Quantitative Easing is a form of monetary policy concocted during the Great Financial Crisis on November 25, 2008. It’s a strategy that allows a central bank to purchase long-term securities, bonds, or mortgage backed securities in order to inject artificial liquidity into the market and encourage more buying and lending. This liquidity injection serves to lower interest rates by bidding up fixed-income securities & expanding the Fed’s balance sheet (now sitting at a cool 23.3 trilly).
An increase of money supply provides banks with more liquidity to lend out and illuminates the elephant in the room: interest rates are essentially zero. With rates so low, with the possibility of going negative, the Fed can target specific assets to buy at virtually no risk. Since the genesis of Covid-19, the government announced a QE program injecting north of 700 billion, then extending the plan in June 2020 by committing to purchasing $80 billion worth of treasuries per month and $40 billion worth of mortgage backed securities. This type of hasty monetary policy is implemented when rates are declining to zero because the central banks are running out of options to convince the herd we’re still going up and right on the chart.

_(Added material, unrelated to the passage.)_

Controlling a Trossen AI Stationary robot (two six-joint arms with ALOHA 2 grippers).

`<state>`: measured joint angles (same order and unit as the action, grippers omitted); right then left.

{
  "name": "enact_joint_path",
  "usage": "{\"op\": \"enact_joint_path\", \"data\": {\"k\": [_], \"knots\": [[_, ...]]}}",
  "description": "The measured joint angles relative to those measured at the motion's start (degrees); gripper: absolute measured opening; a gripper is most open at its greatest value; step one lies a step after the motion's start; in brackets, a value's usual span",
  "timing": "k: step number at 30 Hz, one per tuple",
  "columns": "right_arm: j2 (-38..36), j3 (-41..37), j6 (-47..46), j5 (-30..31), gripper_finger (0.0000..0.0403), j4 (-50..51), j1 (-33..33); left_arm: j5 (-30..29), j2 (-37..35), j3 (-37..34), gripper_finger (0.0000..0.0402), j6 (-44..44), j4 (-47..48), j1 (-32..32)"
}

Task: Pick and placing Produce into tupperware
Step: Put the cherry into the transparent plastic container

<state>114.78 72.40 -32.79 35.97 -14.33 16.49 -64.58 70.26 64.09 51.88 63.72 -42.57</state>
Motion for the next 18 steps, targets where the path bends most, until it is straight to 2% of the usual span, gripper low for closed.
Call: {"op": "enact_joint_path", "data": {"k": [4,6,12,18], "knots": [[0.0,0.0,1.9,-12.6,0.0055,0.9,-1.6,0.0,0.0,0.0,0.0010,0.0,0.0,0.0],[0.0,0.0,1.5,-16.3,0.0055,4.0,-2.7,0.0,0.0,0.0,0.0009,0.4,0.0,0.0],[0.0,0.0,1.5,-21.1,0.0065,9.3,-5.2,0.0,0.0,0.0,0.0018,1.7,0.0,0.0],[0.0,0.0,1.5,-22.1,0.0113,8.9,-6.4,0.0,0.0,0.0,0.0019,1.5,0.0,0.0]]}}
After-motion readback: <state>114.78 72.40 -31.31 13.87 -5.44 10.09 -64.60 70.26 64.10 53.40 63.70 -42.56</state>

Guess what happens when the Fed pumps money into long term securities? It creates inflation. all of the sudden your milk, beef and eggs at the grocery store go up in price and your phone bill starts looking like your car payment. While this clown show ensues, are we creating anything of substance? short answer: no. since we’re not creating anything new and there’s really no significant economic growth, we get stagflation.